§ EXERCISE PROMPT
Within the listing below, locate all lines containing the word "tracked". Copy each one.

§ DATA SHOWN
::::::::::
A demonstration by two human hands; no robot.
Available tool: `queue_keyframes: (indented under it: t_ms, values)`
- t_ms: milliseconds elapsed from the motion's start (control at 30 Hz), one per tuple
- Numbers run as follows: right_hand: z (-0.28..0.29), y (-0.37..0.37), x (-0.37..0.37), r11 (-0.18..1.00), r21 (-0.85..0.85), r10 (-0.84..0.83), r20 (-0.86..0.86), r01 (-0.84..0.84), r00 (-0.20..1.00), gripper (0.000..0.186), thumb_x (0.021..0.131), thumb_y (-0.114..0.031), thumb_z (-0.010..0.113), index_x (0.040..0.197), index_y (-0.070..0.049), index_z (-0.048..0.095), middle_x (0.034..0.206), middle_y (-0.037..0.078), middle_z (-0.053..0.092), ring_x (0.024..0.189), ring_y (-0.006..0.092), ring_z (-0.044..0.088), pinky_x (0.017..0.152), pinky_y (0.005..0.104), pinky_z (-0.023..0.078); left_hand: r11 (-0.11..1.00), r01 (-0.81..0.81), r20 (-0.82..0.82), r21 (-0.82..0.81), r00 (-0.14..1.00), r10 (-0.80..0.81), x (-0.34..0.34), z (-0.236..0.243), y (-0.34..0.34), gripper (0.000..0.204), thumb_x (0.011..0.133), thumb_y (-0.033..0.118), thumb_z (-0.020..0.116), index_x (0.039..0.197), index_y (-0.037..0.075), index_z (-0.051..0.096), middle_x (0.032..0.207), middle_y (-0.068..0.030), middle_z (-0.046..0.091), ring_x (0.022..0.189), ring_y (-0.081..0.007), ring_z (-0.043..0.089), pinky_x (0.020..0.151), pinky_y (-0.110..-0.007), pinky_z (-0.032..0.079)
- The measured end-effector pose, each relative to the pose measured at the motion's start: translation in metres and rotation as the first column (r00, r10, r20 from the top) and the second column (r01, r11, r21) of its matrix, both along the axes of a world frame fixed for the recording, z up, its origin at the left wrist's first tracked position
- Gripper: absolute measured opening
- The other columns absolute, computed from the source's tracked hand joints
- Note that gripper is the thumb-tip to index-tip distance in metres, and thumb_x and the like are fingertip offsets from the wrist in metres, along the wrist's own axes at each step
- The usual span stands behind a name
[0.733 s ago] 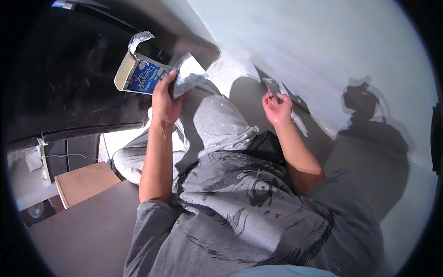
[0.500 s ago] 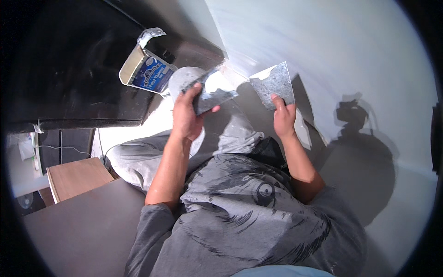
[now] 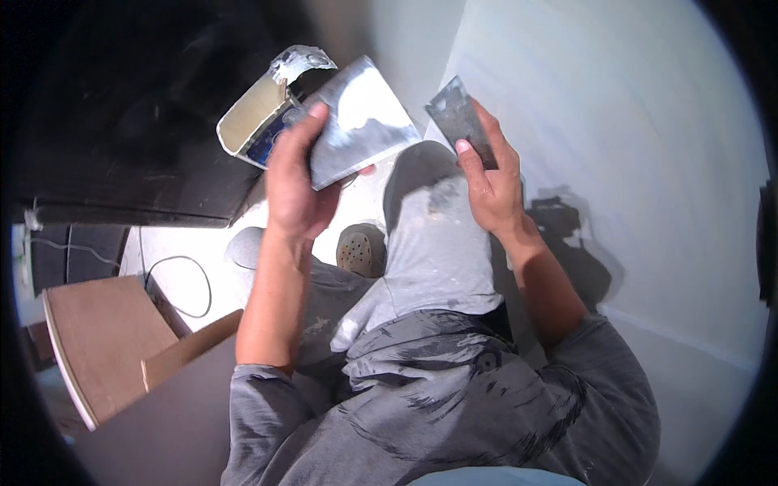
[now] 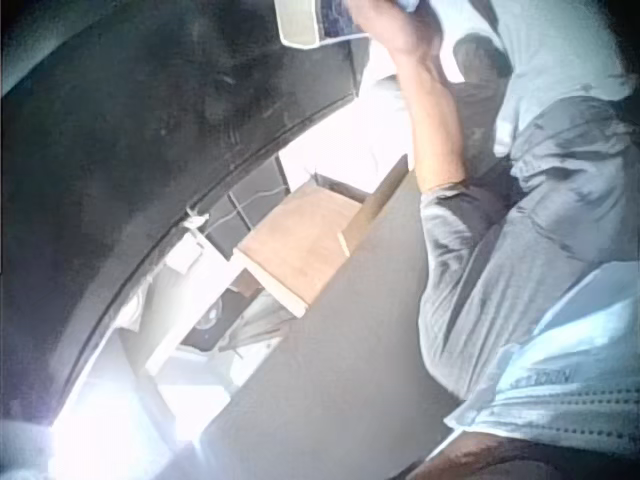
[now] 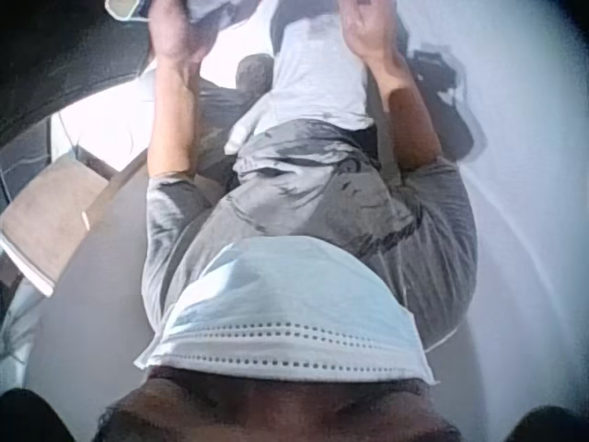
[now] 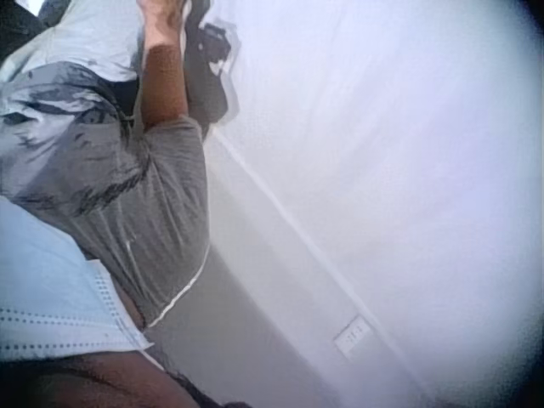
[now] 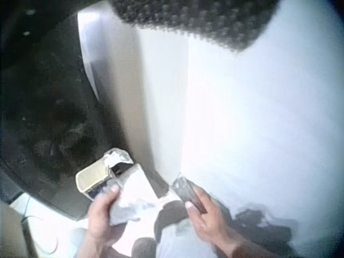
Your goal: The person sits on the floor and uses a putty knife to scoop white wall compound from a bucket. They apply the compound to a section of the wall near the floor, smoothing it out with the tool. The person repeatedly scoops and applies the material to the same area.
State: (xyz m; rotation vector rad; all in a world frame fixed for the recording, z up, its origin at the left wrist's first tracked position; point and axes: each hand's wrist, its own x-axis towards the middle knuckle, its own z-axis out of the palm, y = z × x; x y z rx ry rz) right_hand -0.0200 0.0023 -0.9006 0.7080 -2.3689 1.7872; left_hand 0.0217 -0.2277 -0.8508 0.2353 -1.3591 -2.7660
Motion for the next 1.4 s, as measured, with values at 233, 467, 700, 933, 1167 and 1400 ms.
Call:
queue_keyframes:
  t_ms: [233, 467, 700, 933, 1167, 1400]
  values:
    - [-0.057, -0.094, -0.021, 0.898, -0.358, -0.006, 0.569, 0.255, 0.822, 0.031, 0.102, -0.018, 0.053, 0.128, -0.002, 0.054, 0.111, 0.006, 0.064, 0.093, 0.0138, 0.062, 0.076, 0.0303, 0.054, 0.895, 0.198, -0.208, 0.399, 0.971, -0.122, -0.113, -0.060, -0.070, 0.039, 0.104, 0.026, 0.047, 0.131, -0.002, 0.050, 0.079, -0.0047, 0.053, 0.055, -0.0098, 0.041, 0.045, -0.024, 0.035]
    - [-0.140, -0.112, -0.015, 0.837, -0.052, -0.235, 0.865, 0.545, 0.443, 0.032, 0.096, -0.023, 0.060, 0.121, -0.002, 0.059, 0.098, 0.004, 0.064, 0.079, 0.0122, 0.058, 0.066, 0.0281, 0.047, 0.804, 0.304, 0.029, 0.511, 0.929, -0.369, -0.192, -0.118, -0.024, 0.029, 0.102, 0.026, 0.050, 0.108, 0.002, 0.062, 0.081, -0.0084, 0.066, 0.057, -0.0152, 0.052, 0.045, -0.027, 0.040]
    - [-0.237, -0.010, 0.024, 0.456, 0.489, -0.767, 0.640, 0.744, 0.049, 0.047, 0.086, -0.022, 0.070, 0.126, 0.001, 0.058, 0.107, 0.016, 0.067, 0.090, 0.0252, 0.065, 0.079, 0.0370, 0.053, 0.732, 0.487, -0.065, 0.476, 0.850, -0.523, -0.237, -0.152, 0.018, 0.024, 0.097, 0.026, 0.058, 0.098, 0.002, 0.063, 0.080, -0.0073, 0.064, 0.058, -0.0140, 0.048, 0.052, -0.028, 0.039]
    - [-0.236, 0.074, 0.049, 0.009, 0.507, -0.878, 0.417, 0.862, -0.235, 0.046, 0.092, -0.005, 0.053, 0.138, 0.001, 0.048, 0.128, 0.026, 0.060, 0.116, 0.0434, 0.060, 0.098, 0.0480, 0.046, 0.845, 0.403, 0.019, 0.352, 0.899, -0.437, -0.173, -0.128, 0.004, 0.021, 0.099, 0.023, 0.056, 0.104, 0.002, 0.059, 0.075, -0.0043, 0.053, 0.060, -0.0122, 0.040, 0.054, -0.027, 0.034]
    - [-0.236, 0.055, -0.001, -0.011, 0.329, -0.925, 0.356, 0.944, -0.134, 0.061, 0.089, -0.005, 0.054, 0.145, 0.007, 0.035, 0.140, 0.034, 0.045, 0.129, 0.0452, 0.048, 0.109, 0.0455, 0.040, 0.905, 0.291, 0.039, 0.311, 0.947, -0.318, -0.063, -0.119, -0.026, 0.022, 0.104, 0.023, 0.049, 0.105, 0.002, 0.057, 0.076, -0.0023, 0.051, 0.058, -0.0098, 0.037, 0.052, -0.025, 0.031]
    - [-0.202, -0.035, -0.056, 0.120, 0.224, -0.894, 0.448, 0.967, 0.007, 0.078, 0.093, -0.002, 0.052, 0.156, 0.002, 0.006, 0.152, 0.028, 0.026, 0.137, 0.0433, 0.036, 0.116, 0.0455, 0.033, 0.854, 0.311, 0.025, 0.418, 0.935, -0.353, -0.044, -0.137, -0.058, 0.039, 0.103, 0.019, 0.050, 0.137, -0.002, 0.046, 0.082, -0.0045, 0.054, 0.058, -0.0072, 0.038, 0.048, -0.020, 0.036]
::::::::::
§ ANSWER FOR THE TASK
- The measured end-effector pose, each relative to the pose measured at the motion's start: translation in metres and rotation as the first column (r00, r10, r20 from the top) and the second column (r01, r11, r21) of its matrix, both along the axes of a world frame fixed for the recording, z up, its origin at the left wrist's first tracked position
- The other columns absolute, computed from the source's tracked hand joints
State: (xyz m; rotation vector rad; all in a world frame fixed for the recording, z up, its origin at the left wrist's first tracked position; point and axes: each hand's wrist, its own x-axis towards the middle knuckle, its own z-axis out of the palm, y = z × x; x y z rx ry rz) right_hand -0.0200 0.0023 -0.9006 0.7080 -2.3689 1.7872; left_hand 0.0217 -0.2277 -0.8508 0.2353 -1.3591 -2.7660

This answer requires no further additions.